Brief Encounter makes it clear that it is Laura (and not Alec) that first escalates the relationship from more than a coincidental acquaintance from the encounters at the two cafés.

• When Laura learns that her son has been in an accident whilst she was at the cinema with a man who wasn't her husband (which incidentally, from the Gods point of view, obviously wasn't an accident…), Laura rushes to her son's side with genuine sincerity.

• What drives this romance is Alec himself, and it is crucially not fueled by either of them believing it to be 'forbidden'.

• Like the assumed viewer of the film, the friend of Alec who discovers a woman has been in his flat with Alec clearly doesn't approve of the affair in principle (although he is unnecessarily cruel in scolding Alec). But nor does he finger Alec as a serial cheater either. Clearly, the viewer must believe that this new relationship is not in Alec's nature or history. (Curiously, Laura's flashback cannot have direct knowledge of this scene: are we learning of it via what Alec relays to her later?)

• Despite the obvious allusion to Anna's fate at the end of Anna Karenina (Tolstoy's narrative is famously bookended by two different deaths at a train station), Laura's husband is clearly not a blandly cruel Alexei Karenin.
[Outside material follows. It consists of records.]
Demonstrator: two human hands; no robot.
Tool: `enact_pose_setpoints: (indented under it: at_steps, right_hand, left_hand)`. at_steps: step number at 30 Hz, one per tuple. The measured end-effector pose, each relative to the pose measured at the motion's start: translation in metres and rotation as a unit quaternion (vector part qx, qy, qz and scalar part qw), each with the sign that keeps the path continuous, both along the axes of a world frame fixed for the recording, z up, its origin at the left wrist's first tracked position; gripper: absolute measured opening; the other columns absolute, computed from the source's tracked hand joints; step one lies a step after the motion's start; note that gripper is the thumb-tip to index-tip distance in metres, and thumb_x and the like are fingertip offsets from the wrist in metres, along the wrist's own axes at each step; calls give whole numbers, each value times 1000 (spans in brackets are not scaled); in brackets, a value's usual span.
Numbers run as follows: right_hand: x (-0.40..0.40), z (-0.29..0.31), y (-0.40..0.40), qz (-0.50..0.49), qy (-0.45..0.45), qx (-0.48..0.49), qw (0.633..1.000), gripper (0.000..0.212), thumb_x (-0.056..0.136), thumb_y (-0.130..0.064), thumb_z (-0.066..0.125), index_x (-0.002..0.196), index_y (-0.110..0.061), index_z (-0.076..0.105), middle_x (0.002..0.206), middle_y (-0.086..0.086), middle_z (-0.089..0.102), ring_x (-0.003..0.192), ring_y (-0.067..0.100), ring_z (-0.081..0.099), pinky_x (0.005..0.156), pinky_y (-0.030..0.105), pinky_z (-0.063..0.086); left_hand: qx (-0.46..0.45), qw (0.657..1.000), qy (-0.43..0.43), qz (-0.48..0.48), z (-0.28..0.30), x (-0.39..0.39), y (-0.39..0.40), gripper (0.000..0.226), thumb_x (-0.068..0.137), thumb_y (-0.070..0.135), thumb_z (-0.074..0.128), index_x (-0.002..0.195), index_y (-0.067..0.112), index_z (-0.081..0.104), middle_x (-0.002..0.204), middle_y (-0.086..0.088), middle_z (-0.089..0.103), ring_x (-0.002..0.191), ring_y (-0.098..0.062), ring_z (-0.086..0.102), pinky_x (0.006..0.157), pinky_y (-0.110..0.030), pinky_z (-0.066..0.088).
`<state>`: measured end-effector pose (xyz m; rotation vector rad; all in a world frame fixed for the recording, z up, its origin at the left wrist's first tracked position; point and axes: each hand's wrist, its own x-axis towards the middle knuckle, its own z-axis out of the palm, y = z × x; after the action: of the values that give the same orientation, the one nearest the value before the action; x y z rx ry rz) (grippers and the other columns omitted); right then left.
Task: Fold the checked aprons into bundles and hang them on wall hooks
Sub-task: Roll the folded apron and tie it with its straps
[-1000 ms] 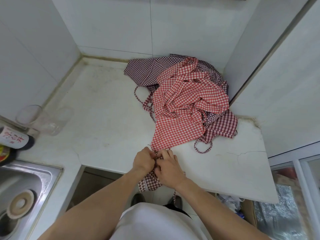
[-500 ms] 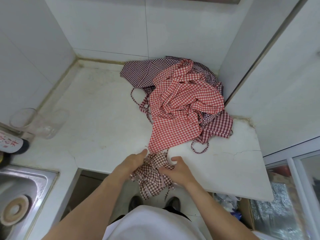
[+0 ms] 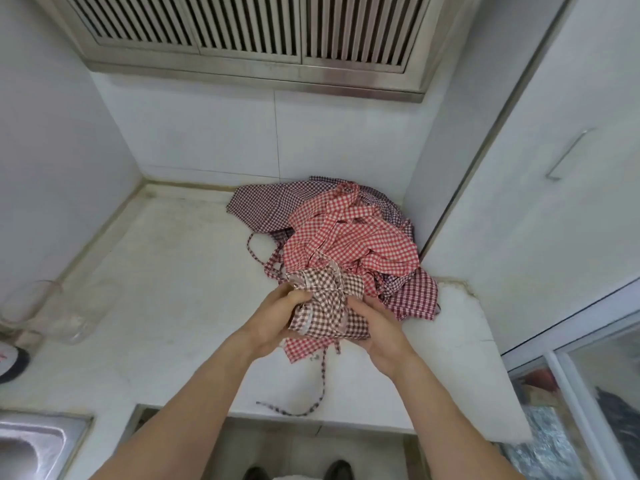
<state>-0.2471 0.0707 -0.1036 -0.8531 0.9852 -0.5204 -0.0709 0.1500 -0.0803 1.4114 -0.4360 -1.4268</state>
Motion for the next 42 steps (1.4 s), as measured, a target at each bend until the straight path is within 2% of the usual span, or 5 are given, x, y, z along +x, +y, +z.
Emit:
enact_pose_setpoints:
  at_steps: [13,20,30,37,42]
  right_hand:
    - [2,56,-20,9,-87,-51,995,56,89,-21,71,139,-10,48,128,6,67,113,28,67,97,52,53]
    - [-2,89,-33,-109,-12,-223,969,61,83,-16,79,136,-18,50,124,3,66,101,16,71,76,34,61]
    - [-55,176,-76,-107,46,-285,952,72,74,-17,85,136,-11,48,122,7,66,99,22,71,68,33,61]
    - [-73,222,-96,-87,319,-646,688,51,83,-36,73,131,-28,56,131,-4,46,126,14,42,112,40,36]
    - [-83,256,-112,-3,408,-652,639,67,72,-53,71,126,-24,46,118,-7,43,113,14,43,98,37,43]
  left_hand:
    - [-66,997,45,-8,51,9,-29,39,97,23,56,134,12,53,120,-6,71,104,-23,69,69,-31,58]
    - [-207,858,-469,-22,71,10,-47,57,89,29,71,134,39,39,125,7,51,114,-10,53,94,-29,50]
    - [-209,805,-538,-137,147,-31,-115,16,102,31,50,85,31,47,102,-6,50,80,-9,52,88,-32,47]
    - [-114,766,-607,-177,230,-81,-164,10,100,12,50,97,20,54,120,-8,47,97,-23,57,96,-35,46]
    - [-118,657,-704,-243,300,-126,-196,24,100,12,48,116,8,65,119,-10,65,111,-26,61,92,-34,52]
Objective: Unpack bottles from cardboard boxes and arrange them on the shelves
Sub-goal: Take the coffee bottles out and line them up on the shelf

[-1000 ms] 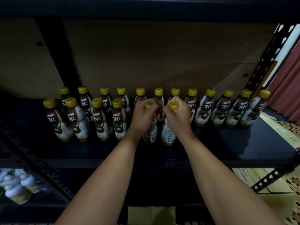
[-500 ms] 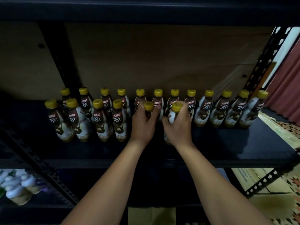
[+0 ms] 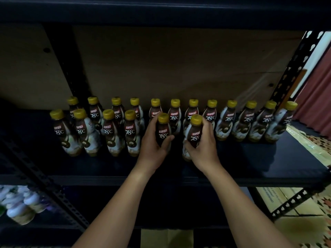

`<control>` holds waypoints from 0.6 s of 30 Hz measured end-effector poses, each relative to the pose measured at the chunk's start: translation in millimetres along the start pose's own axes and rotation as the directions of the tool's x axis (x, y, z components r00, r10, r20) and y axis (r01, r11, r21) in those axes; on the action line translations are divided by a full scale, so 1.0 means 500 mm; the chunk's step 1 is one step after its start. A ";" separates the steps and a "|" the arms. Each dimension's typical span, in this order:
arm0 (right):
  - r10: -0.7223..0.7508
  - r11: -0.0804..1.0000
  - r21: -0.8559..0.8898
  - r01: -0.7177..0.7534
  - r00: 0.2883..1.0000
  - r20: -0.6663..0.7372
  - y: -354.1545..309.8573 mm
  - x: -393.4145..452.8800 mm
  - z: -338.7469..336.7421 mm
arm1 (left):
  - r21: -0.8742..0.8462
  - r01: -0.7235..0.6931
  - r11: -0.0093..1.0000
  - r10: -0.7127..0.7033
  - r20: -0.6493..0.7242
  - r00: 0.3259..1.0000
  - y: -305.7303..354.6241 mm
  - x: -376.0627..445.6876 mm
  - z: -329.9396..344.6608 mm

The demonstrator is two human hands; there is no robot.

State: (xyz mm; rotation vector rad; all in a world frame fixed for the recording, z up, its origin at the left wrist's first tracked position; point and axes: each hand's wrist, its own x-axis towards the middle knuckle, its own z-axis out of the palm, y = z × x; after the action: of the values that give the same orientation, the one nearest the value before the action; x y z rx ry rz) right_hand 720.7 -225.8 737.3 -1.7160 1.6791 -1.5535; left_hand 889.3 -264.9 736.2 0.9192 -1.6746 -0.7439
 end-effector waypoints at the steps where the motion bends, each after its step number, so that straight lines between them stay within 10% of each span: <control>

Taken together, all these points make it clear that the film is taking great pains to say that Laura is no 'homewrecker' out for a bit of fun. If nothing else, it wouldn't have been possible to produce this hypothetical alternative, but it would also be completely out of step with Laura's position in society: note how the policeman doesn't really believe she is a lady of the night because of her appearance and demeanour; he's genuinely curious about her welfare. Regardless, this does nicely mirror Tolstoy's own moral philosophy in Anna Karenina, whereby "unselfish seeking of goodness obtains a state of grace, whereas a predatory self-assertion results in damnation".

Literature and philosophy aside, the way Celia Johnson looks up at Trevor Howard's Alec talking about fibrosis of the lungs and says, "You suddenly look very young" is literally haunting, in the sense that I can't stop thinking about it.

Incidentally, "The Royal", where they have champagne before Alec leaves for South Africa, is, alas, merely a set. But you can have some tea at Carnforth Station in Lancashire which stood in for the suburbs of bombed out London. It's a three or four-hour train from Kings Cross depending on your luck with the connections...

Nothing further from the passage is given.